EZPW 022113

EZCORP (EZPW) is one that I have followed since 2008 and currently hold in my Top 20 Model Portfolio, with a one-year target of 31.50 based on just 10PE.  There have been some execution issues and some management turnover (CFO), and the stock has lagged its rivals FCFS and CSH rather dramatically.

The trade here (a buy at 21.62), which is set to expire on 3/7 or upon hitting the target of 23.99 or the stop-loss of 21.08 (4.4 reward-to-risk), has no real near-term fundamental catalyst except that the rally in gold after the recent sell-off may help.  Let's look at the charts, from a longer perspective to shorter.

Here, we can see that the stock bottomed in the 4th quarter but has been below the 1-year moving average, which is currently 23.32 and declining.  The stock has been below this line since last April, and this trade is based on support at the 50dma (10 weeks here) at 21.12 and rising.  On this chart, we see resistance actually near 25 if 23.50 clears.  

On the one-year chart, it looks a bit better.  I prefer the 50dma and the 150dma, both a bit shorter than the longer and intermediate dma I use on the weekly.  In this daily chart, the recent action is clear.  After the last earnings report in January, the stock surged on big volume.
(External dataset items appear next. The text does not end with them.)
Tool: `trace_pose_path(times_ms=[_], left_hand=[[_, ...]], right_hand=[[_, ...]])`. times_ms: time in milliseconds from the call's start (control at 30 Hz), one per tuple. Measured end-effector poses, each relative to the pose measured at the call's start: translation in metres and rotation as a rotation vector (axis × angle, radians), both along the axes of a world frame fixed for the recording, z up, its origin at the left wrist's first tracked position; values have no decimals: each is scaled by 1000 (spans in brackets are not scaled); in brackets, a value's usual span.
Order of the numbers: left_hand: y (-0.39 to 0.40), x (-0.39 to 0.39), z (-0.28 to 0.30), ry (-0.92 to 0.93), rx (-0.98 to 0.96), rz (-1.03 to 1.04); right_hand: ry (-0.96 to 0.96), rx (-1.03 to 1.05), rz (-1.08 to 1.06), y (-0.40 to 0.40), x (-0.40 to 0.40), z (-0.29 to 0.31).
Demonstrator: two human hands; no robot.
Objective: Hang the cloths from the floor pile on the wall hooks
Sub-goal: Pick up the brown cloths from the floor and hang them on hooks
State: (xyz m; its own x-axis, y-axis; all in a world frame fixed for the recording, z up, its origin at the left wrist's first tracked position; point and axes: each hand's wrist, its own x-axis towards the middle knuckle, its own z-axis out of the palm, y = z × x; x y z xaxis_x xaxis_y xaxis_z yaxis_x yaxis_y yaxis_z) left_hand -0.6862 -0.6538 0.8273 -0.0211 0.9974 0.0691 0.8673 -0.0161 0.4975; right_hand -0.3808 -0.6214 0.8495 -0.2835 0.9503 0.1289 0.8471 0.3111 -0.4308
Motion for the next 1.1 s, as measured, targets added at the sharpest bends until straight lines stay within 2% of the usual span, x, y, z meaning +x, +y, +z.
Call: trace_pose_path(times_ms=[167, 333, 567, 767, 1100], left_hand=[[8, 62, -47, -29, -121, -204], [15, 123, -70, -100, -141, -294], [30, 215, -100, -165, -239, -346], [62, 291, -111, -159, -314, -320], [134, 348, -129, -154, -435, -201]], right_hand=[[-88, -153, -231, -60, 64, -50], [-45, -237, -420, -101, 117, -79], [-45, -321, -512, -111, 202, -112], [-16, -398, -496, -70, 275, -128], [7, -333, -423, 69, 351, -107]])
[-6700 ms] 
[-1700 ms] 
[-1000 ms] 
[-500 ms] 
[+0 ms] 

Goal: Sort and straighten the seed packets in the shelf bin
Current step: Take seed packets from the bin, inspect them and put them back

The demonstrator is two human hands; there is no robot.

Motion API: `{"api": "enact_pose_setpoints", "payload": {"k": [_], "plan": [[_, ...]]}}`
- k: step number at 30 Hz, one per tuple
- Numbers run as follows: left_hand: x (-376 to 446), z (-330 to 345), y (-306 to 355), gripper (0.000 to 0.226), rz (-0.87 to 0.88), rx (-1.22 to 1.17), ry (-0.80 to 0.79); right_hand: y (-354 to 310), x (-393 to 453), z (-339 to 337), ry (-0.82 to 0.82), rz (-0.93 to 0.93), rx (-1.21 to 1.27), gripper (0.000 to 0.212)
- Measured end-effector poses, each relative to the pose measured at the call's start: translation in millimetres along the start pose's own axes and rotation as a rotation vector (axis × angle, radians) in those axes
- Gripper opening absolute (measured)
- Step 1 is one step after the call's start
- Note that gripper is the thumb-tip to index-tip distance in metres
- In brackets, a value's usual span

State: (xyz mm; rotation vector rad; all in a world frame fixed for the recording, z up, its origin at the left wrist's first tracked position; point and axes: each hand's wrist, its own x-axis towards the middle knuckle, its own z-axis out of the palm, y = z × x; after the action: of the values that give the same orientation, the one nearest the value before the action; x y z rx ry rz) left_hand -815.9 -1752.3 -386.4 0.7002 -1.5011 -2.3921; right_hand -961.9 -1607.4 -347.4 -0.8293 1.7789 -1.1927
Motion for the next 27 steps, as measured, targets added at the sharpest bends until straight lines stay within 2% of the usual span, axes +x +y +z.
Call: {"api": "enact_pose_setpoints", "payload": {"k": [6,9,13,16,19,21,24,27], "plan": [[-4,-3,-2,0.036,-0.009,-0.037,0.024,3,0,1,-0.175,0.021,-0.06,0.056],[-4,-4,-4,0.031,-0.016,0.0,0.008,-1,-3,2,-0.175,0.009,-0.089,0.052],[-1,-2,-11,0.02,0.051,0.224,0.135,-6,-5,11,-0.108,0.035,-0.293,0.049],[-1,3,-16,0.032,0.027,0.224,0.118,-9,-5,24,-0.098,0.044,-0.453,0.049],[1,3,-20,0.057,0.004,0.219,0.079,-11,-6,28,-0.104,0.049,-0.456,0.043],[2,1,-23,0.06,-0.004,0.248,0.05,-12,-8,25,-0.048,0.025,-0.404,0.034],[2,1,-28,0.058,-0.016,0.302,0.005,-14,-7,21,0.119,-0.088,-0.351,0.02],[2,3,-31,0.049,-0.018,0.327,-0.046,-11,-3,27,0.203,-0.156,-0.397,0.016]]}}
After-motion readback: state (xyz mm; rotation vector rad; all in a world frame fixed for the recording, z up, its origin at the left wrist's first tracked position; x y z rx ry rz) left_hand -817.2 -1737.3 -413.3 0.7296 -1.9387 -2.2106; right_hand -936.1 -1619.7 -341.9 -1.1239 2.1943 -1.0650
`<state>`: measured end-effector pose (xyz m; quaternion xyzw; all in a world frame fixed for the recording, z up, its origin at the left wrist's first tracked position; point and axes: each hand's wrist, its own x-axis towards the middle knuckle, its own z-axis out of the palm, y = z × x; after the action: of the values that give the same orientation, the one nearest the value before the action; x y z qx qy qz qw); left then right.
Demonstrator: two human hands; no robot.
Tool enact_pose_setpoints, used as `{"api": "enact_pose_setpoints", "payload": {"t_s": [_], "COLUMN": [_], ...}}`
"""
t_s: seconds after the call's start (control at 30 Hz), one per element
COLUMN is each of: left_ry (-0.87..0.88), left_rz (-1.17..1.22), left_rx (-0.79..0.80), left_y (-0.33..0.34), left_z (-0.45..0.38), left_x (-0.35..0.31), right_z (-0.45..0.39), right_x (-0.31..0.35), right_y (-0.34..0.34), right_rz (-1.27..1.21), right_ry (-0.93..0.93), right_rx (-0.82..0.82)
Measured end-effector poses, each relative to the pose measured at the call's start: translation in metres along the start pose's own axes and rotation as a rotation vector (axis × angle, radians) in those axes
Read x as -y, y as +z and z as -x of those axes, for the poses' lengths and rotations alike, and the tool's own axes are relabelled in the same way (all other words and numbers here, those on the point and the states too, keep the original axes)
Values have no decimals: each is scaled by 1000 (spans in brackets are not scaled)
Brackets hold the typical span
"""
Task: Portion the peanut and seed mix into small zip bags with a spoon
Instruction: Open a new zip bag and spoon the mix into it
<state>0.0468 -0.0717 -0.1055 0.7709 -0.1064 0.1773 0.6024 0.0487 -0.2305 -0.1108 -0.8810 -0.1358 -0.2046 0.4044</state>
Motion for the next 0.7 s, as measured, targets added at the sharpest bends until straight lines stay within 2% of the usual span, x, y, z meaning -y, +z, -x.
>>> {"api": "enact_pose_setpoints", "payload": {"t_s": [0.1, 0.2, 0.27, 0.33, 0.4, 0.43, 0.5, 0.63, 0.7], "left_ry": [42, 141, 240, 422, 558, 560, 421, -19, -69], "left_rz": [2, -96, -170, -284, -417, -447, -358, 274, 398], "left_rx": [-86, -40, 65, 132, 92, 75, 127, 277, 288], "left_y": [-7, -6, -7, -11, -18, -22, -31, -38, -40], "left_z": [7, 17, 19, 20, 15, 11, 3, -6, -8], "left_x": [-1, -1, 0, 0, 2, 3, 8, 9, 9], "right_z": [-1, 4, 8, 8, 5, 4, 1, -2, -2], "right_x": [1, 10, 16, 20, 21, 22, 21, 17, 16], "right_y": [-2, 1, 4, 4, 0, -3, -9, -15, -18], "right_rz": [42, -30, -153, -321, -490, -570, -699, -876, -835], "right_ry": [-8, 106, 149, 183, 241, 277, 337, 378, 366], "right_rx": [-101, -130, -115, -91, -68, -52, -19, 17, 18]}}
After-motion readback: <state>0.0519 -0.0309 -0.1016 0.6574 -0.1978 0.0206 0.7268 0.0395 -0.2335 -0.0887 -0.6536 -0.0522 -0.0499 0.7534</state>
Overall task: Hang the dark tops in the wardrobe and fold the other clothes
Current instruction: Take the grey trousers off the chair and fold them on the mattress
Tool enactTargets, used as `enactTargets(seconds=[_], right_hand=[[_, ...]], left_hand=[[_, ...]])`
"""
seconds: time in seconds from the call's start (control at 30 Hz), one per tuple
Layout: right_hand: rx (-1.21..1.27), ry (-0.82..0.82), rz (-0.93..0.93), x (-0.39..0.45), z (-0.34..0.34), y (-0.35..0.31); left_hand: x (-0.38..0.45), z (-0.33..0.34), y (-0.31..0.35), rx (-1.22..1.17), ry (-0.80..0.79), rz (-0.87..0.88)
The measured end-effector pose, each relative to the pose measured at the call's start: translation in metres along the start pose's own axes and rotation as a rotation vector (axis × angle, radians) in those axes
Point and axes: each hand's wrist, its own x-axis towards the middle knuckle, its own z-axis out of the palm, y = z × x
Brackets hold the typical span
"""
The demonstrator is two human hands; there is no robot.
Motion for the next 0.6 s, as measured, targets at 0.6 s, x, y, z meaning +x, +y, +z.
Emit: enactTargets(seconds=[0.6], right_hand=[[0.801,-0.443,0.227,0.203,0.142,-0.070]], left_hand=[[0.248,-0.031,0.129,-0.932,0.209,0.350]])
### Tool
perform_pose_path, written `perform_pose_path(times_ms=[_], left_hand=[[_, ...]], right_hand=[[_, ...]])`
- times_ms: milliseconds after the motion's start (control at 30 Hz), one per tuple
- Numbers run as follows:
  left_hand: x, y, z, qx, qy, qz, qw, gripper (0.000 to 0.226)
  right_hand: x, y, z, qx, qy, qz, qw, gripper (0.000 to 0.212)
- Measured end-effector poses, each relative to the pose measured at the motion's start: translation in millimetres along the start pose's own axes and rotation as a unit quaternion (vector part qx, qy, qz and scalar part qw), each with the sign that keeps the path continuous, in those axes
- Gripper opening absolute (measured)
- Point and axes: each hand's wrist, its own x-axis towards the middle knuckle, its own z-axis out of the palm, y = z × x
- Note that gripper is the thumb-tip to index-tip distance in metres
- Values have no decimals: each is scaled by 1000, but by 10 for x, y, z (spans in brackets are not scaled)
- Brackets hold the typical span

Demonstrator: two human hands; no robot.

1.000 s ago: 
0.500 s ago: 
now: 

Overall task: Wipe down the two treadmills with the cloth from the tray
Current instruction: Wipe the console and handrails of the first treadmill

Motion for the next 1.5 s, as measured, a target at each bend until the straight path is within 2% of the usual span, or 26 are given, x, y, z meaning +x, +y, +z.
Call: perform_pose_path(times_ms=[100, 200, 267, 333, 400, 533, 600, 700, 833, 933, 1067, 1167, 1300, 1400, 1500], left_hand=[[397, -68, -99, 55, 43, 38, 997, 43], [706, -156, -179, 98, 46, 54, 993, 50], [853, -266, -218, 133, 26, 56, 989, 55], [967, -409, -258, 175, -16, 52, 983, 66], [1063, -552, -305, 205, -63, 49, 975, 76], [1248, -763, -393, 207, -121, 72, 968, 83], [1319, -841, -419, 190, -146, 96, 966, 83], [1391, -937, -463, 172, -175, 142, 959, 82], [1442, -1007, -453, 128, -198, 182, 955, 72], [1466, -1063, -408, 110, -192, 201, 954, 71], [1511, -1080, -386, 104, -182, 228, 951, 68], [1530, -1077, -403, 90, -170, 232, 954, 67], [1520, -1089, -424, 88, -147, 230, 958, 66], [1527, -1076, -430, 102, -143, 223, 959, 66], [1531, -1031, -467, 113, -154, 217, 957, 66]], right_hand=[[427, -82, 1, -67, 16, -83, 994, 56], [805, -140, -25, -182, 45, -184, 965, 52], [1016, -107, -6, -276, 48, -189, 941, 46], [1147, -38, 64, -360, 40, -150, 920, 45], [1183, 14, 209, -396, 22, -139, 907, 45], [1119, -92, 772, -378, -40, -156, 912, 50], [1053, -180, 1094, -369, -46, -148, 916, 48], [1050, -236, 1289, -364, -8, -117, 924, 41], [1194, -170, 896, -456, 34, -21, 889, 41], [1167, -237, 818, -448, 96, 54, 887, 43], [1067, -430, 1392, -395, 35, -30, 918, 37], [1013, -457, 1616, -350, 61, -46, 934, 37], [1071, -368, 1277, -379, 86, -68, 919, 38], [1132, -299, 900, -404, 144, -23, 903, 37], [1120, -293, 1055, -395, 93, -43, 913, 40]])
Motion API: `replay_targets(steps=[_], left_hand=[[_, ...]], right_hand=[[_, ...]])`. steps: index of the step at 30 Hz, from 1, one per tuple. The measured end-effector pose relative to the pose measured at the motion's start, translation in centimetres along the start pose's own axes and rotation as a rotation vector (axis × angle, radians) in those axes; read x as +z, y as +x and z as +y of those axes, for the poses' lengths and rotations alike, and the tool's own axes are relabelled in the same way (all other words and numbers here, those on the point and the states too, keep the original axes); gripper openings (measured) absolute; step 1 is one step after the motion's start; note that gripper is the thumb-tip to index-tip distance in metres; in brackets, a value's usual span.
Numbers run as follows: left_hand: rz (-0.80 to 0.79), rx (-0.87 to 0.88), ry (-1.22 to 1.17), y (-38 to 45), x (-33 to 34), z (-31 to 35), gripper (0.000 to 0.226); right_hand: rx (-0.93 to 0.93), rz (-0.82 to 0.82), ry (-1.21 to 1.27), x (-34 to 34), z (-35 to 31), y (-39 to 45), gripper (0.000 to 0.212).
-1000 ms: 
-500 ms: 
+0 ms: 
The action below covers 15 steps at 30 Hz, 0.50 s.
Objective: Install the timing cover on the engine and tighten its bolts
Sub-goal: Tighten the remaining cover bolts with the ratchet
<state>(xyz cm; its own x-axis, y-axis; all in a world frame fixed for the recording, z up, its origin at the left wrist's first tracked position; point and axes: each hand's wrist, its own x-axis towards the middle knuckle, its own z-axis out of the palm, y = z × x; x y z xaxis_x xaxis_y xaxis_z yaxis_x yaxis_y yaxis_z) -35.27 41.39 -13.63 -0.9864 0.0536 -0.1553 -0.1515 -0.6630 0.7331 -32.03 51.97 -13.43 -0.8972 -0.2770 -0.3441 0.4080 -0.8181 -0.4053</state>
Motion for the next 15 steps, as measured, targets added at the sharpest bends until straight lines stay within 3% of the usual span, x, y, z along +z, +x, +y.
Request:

It totally retraced and then rallied a bit.  The small pullback here to the bottoming 150dma affords an entry in my view.  The high on the day after that spike intra-day was 24.06, so our target works being slightly below the interim high.

On the 5-day chart, we don't see much to go on, but I include it for perspective.  There hasn't been a big volume trade down today, so I may actually be early setting this trade.  I would be more confident in the trade at this point on a break to the upside of 22.  Still, given how well its peers (FCFS and CSH) are doing, the bounce in gold as well plus how inexpensive it is, I think its worth the risk to a stop-loss of 21.08.